What you have to do
With the pictures left out, return exactly the lines from the one containing "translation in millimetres" through the end of the listing below.
--
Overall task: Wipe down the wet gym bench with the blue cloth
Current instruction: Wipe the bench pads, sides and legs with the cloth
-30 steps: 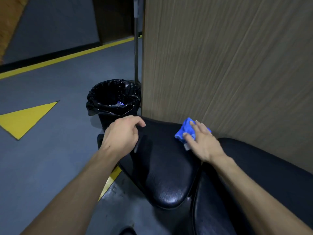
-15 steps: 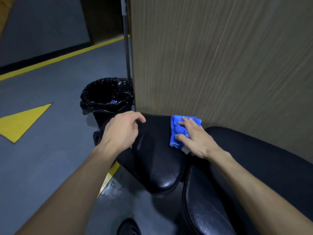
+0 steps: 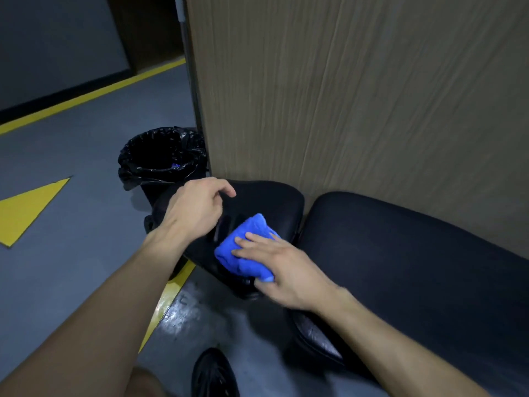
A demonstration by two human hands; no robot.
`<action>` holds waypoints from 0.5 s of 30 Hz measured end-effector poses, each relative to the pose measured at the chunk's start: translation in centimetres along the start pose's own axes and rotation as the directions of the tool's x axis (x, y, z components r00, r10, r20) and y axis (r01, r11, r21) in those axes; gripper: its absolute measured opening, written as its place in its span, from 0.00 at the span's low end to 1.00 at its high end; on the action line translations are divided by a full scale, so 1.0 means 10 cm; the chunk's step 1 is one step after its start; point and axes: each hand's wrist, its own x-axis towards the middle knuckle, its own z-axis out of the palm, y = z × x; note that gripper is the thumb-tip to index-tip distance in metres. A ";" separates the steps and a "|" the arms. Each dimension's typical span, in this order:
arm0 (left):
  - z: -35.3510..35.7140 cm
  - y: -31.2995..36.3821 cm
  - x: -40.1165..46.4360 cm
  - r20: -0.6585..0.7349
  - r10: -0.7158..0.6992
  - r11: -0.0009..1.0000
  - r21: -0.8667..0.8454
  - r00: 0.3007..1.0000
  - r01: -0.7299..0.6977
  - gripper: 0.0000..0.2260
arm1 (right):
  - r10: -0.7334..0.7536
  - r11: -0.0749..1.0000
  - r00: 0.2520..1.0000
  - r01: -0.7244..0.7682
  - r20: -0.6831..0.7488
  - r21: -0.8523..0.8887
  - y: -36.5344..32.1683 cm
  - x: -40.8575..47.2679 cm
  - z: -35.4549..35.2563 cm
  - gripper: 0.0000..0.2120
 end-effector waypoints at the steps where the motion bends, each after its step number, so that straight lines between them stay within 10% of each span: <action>1: 0.01 0.05 -0.01 0.007 0.012 1.000 -0.008 1.000 -0.012 0.16 | 0.050 0.999 0.998 -0.050 -0.024 0.011 0.06 0.00 -0.12 0.31; 7: 0.05 0.30 -0.06 0.063 0.069 0.997 -0.041 0.996 -0.066 0.17 | 0.349 0.933 0.929 -0.356 -0.125 -0.045 0.53 -0.55 -0.66 0.27; 15: 0.19 0.62 -0.07 0.127 0.156 0.988 -0.045 0.980 -0.151 0.17 | -0.007 0.997 0.994 0.015 0.105 -0.077 0.08 -1.42 -0.53 0.32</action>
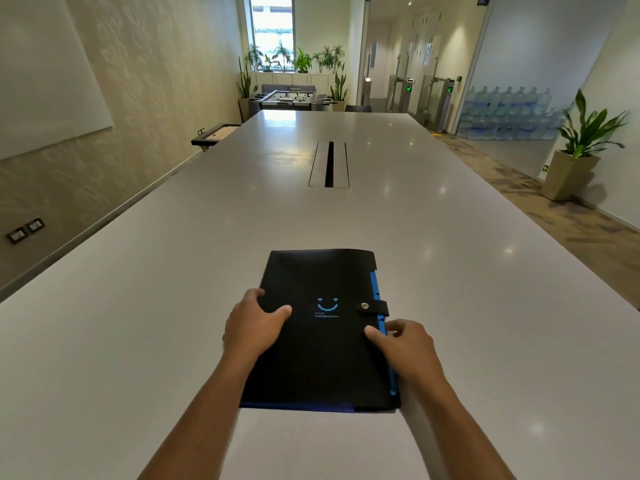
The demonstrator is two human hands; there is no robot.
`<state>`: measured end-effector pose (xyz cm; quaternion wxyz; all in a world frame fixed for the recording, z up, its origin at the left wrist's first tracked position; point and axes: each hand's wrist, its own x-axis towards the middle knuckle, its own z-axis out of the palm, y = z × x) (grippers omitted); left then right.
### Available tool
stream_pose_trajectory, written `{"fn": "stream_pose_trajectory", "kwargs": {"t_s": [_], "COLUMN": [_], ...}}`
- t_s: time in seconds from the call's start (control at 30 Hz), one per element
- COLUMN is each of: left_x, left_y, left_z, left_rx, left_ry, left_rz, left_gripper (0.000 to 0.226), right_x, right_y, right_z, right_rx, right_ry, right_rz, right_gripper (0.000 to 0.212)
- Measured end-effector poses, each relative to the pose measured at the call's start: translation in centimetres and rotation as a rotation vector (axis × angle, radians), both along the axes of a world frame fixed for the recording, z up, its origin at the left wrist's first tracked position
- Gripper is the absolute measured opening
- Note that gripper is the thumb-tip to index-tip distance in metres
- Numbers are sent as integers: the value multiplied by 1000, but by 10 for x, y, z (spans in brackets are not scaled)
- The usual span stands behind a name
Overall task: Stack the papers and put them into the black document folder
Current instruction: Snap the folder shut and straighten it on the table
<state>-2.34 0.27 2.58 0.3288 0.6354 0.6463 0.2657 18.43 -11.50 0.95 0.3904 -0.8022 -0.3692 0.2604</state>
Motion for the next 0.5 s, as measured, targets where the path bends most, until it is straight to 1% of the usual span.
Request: {"fn": "stream_pose_trajectory", "kwargs": {"t_s": [0.07, 0.1, 0.2, 0.27, 0.37, 0.5], "left_x": [-7, -9, -9, -9, -9, -6], "left_y": [9, 13, 24, 29, 40, 56], "left_z": [5, 6, 4, 2, 2, 8], "left_rx": [-94, -135, -192, -206, -237, -267], "left_ry": [-210, -263, -335, -417, -525, -531], "left_rz": [25, 25, 15, 50, 81, -11], "left_gripper": [54, 51, 50, 49, 45, 45], "right_x": [5, 7, 15, 19, 25, 28], "right_y": [0, 0, 3, 4, 10, 29], "right_z": [2, 3, 7, 9, 9, 13], "right_rx": [19, 18, 5, 28, 99, 220], "right_ry": [108, 172, 386, 486, 574, 592], "right_rz": [41, 62, 115, 140, 148, 129], "right_gripper": [46, 47, 53, 56, 54, 50]}}
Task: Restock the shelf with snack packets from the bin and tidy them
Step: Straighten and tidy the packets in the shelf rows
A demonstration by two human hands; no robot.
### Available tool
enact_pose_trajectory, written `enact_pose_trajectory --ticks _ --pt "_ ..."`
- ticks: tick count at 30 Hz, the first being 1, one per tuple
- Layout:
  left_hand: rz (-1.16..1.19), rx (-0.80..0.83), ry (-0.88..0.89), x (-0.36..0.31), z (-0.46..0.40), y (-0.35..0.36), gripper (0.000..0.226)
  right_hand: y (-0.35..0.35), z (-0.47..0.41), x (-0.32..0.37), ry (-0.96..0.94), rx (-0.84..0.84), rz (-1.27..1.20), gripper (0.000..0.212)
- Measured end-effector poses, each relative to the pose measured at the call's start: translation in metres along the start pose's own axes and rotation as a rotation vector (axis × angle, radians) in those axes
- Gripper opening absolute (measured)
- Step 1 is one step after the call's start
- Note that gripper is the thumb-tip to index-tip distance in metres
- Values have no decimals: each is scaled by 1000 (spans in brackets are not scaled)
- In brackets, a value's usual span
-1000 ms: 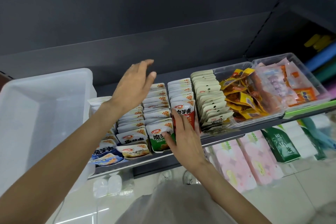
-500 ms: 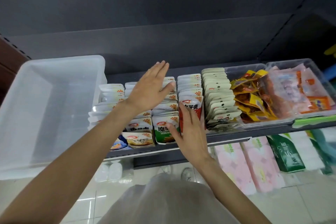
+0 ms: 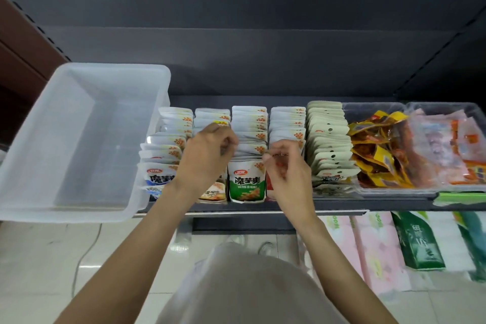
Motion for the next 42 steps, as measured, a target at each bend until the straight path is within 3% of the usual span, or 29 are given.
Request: enact_pose_trajectory --ticks 8,10,15,20,23,28,31,35,42 --pt "-176 284 69 3 -19 -6 16 4 5 -14 -161 27 223 21" --pt "-201 257 115 2 -20 -5 14 6 8 -14 -154 20 200 27" --pt "-41 133 -22 3 -17 -4 10 12 6 -16 -2 10 129 36" --pt "139 -119 -169 -14 7 0 31 23 -1 -19 68 -48 206 38" --pt "98 -97 -243 -22 26 10 44 26 0 -20 23 -75 242 37" --pt "-18 -64 -255 -16 21 12 39 23 -6 -9 15 -84 184 36" --pt "30 -37 -304 -17 17 12 46 21 -27 -8 40 -106 283 26" --pt "6 5 -315 -17 17 14 55 19 -44 -13 -58 -174 447 30" --pt "-36 29 -319 -14 13 13 61 4 -30 -10 -100 -247 289 26"
Point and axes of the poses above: each hand's wrist, its own z-axis away from the middle knuckle, its own y-axis out of the palm, x = y × z, the point moved 1 cm from there along -z, towards the middle knuckle, and after that the axes turned 10 degrees about z, right-handed, at the moved point
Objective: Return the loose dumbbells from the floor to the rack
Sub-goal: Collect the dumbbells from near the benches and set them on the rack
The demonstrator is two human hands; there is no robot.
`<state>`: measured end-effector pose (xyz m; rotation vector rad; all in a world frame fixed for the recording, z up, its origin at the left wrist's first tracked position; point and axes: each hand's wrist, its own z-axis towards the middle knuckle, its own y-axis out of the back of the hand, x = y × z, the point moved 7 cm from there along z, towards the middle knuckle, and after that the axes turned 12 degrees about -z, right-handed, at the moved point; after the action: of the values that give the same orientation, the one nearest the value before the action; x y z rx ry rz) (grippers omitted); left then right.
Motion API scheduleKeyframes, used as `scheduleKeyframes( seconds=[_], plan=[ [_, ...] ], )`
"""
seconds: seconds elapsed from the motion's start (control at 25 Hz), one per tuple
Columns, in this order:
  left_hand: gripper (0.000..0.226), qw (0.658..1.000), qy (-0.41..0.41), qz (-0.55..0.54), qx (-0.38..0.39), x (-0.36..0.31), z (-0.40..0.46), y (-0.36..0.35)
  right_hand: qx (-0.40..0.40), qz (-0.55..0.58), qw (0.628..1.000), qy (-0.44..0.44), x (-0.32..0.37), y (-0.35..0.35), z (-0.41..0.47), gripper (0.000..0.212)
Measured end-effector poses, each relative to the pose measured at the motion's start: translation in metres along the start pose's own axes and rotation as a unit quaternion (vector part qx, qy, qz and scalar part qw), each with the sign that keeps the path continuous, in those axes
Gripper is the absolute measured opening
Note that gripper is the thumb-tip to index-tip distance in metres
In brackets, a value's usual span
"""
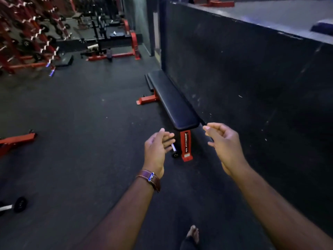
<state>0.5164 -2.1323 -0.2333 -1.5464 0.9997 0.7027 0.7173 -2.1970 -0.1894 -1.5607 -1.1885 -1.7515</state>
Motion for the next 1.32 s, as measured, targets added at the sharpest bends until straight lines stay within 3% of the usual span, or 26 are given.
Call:
scheduleKeyframes(
  seconds=[0.32,0.56,0.88,1.0,1.32],
  plan=[
    [0.026,0.987,0.074,-0.018,-0.145,0.072,0.217,0.021,0.106,-0.055,0.989,-0.083,-0.068,-0.143,0.231,0.022],
    [0.025,0.967,0.150,-0.016,-0.207,0.162,0.365,0.058,0.168,-0.113,0.970,-0.134,-0.167,-0.254,0.366,0.022],
    [0.026,0.902,0.320,0.027,-0.289,0.347,0.557,0.154,0.208,-0.224,0.916,-0.259,-0.414,-0.407,0.528,0.040],
    [0.033,0.872,0.377,0.004,-0.311,0.450,0.607,0.193,0.208,-0.264,0.902,-0.270,-0.523,-0.450,0.573,0.034],
    [0.054,0.827,0.462,-0.070,-0.313,0.698,0.696,0.222,0.148,-0.296,0.889,-0.316,-0.750,-0.498,0.650,0.035]
  ],
)
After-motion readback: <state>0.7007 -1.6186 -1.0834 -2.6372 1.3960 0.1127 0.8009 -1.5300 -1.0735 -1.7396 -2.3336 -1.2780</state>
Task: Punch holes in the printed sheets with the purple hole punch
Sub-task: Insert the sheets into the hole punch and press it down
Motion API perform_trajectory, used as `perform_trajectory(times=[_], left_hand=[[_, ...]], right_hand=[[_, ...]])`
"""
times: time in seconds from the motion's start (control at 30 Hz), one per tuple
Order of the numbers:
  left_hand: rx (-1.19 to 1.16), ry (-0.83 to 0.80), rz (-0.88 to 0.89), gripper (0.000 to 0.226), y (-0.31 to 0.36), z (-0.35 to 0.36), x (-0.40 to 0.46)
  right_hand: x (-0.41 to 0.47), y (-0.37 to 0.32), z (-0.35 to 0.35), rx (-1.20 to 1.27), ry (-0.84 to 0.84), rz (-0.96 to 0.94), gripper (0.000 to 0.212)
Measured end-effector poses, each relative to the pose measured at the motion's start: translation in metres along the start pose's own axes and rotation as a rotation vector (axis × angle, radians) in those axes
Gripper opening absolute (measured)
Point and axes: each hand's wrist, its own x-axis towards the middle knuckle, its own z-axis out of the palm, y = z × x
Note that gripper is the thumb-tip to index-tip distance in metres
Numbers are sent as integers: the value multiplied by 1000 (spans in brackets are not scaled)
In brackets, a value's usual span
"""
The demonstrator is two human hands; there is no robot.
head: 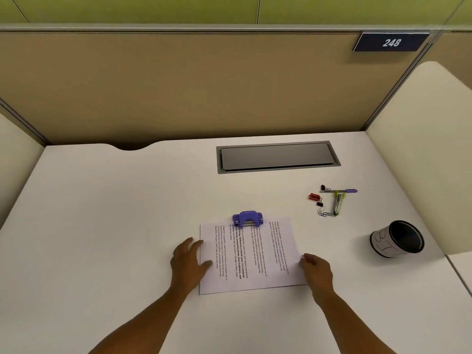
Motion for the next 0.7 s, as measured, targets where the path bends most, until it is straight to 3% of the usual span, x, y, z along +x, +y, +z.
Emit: perform_trajectory(times=[0.07, 0.17, 0.47, 0.7], left_hand=[[176, -131, 70, 101, -11, 6, -3], [325, -218, 139, 119, -22, 15, -6], [373, -225, 141, 116, -20, 13, -7], [381, -232, 138, 118, -20, 16, -5]], right_hand=[[1, -1, -3, 3, -19, 5, 32], [5, 0, -5, -2, -22, 15, 40], [11, 1, -4, 63, -15, 34, 45], [11, -4, -3, 15, 47, 1, 35]])
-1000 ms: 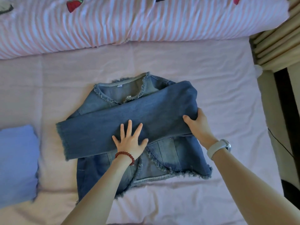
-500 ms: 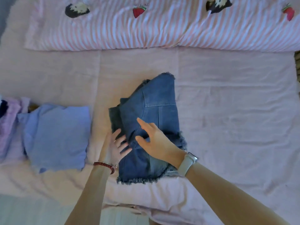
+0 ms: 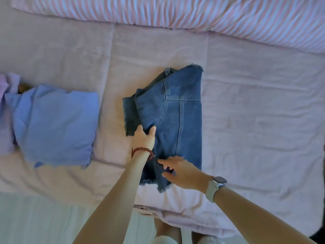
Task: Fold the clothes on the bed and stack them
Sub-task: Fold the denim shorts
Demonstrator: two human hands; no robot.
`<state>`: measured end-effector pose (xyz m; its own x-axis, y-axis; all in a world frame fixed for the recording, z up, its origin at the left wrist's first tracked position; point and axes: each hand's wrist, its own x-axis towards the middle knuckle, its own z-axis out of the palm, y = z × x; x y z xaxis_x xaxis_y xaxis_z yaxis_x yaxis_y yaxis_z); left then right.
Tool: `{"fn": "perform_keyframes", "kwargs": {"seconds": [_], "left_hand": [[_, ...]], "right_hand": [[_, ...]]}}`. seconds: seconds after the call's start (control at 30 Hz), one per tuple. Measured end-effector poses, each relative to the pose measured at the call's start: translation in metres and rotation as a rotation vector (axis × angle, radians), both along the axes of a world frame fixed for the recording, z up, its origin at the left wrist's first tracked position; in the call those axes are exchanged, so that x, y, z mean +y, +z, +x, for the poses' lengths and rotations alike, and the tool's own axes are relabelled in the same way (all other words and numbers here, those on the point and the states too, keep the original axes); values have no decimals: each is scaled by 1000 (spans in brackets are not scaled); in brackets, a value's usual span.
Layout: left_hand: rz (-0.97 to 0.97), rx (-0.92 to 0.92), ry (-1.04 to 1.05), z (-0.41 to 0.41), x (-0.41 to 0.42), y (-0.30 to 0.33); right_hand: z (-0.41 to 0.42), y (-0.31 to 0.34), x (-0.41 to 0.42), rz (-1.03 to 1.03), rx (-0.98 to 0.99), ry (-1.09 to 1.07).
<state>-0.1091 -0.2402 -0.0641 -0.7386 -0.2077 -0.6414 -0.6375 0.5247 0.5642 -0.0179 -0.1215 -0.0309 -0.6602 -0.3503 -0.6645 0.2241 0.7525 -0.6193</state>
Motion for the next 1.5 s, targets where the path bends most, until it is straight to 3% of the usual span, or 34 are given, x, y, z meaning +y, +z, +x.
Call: {"fn": "perform_keyframes", "kwargs": {"seconds": [0.07, 0.23, 0.3, 0.43, 0.5, 0.57, 0.67, 0.83, 1.07, 1.17, 1.27, 1.37, 1.43, 1.5], "left_hand": [[76, 114, -7, 0, -4, 2], [379, 123, 151, 10, -38, -1], [280, 78, 245, 12, -51, -9], [-149, 98, 249, 18, -48, -14], [-338, 353, 32, 23, -39, -9], [-480, 549, -354, 28, -25, -12], [-588, 547, -773, 22, -12, -28], [-662, 448, -944, -3, -31, -72], [-679, 410, -989, -25, -30, -91], [-560, 463, -910, -22, -33, -85], [-326, 471, -445, -16, -42, -65], [-3, 183, 90, -18, -49, -51], [69, 105, 138, -24, -48, -45], [105, 57, 119, -34, -46, -45]], "right_hand": [[0, -7, 6, -18, 5, -118], [-14, -20, 29, 69, 416, -456], [-20, -28, 37, 190, 509, -444], [-28, -39, 41, 482, 547, -178], [-35, -41, 37, 531, 586, -81], [-48, -43, 30, 535, 624, -23], [-63, -58, 23, 536, 630, 53], [-73, -103, 36, 613, 567, 60], [-78, -126, 35, 566, 569, -41], [-77, -115, 41, 389, 653, -149], [-69, -97, 54, 175, 672, -510], [-65, -77, 59, 0, 282, -908], [-71, -73, 57, -57, 74, -992], [-80, -74, 55, -103, 38, -1043]]}}
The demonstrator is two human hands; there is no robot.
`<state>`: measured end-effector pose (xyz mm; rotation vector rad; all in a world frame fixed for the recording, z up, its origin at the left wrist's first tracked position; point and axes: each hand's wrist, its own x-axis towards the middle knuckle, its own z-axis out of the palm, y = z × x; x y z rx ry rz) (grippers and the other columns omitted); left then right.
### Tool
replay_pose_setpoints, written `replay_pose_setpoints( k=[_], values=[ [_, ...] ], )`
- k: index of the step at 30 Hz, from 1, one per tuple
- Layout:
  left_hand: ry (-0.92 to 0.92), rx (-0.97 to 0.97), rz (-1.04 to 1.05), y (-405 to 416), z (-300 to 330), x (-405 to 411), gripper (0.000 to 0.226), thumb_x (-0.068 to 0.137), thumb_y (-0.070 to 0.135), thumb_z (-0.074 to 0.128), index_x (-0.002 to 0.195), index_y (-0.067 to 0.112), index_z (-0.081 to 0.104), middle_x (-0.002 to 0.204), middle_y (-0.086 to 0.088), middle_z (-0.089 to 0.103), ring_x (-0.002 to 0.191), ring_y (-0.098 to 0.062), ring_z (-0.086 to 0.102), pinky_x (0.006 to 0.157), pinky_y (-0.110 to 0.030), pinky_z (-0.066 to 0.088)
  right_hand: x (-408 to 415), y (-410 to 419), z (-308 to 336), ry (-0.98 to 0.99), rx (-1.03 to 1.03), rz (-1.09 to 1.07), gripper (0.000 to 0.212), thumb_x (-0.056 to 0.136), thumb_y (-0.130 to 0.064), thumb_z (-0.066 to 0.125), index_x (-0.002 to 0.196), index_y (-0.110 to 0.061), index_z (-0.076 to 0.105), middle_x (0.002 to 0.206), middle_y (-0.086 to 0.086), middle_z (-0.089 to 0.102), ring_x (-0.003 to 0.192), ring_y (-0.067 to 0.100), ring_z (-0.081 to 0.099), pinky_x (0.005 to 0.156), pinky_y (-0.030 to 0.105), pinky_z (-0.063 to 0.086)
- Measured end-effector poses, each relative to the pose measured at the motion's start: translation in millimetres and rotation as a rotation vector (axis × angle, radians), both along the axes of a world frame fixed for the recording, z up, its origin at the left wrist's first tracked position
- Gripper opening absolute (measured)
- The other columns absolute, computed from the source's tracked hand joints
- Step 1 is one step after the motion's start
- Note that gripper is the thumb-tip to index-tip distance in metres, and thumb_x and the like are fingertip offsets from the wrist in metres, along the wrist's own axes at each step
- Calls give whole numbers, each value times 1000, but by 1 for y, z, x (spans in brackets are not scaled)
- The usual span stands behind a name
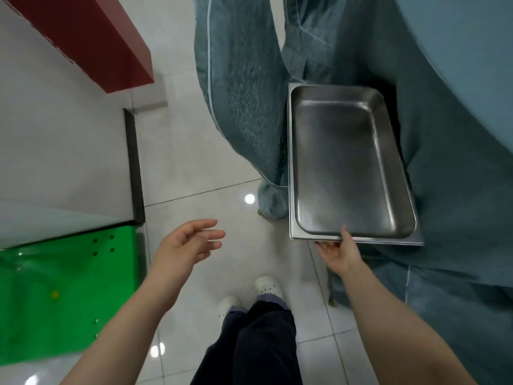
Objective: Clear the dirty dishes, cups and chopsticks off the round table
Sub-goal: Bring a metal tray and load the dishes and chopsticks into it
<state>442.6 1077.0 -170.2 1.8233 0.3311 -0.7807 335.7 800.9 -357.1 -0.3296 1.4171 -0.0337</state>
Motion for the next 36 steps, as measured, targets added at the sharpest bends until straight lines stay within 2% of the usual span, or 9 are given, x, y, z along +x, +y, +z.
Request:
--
Answer to this exercise
- Measured end-effector poses, each relative to the pose measured at the motion's start: translation in millimetres and rotation as a rotation vector (axis × angle, radians), both along the axes of a world frame fixed for the recording, z up, its origin at the left wrist's first tracked position
- Gripper opening absolute (measured)
- The other columns absolute, computed from the source's tracked hand joints
- Step 1 is one step after the motion's start
- Note that gripper is the thumb-tip to index-tip distance in metres, and thumb_x and the like are fingertip offsets from the wrist in metres, along the wrist's own axes at each step
- Calls give whole numbers, each value times 1000, but by 1 for y, z, x (spans in brackets are not scaled)
- The usual span stands behind a name
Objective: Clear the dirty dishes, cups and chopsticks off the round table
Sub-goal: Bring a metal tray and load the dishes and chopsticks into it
<state>442.6 1077.0 -170.2 1.8233 0.3311 -0.7807 335.7 800.9 -357.1 -0.3296 1.4171 -0.0337</state>
Motion for the next 36 steps, as measured, targets added at the sharpest bends until straight lines stay within 2% of the usual span, or 9 are given, x, y, z along +x, +y, +z.
Request:

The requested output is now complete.